> Source data:

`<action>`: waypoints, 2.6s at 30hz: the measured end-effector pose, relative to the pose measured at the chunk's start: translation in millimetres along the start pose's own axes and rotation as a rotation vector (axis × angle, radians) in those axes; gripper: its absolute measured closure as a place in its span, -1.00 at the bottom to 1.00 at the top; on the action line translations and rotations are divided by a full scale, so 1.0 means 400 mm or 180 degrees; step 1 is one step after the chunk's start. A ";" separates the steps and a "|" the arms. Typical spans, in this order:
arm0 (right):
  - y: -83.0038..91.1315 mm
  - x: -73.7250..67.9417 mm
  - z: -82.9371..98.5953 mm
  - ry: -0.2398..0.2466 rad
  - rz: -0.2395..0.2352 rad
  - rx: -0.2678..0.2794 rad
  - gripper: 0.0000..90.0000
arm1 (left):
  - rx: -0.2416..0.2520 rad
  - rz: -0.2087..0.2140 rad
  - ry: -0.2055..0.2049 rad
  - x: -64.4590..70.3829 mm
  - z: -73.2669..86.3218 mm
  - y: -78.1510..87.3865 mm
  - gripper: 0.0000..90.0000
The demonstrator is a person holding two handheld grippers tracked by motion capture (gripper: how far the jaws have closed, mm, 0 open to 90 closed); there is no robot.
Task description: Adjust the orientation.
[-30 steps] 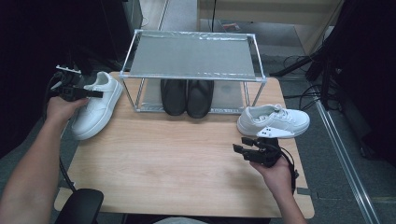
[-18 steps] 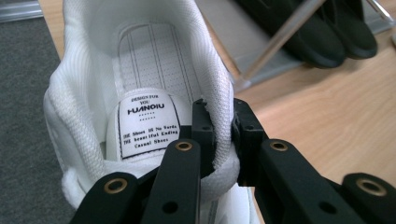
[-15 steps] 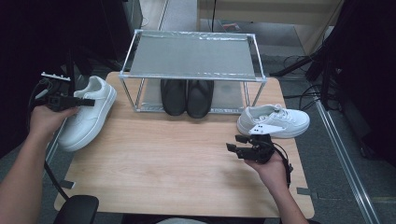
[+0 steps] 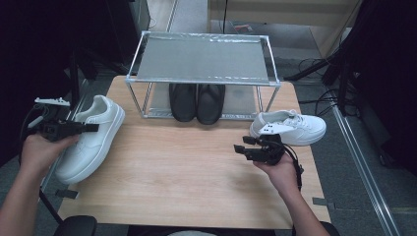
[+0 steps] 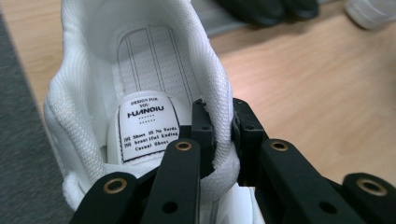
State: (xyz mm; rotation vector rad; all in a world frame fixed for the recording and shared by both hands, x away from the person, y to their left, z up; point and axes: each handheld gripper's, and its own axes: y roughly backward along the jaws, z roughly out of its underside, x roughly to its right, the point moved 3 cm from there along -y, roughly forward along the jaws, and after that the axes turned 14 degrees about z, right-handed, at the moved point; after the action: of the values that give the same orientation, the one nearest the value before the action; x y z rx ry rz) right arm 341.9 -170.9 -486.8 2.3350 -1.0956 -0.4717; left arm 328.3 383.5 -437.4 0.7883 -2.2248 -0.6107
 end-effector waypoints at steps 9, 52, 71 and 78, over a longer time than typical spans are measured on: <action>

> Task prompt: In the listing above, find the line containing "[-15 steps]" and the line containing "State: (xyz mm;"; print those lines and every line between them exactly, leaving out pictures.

> Answer section:
[-15 steps] 
[+0 steps] 
[+0 steps] 
State: (xyz mm; rotation vector rad; all in a world frame fixed for the recording and shared by both hands, x away from the person, y to their left, z up; point and axes: each handheld gripper's, and its own axes: y roughly backward along the jaws, z roughly out of its underside, x roughly to its right, the point moved 3 cm from there along -y, roughly forward along the jaws, and after that the axes turned 14 degrees about z, right-handed, at the moved point; after the action: of the values that give the same orientation, the one nearest the value before the action; x y z rx ry rz) right arm 341.9 -170.9 -486.8 2.3350 -1.0956 -0.4717; left arm 328.3 383.5 -437.4 0.7883 -2.2248 -0.6107

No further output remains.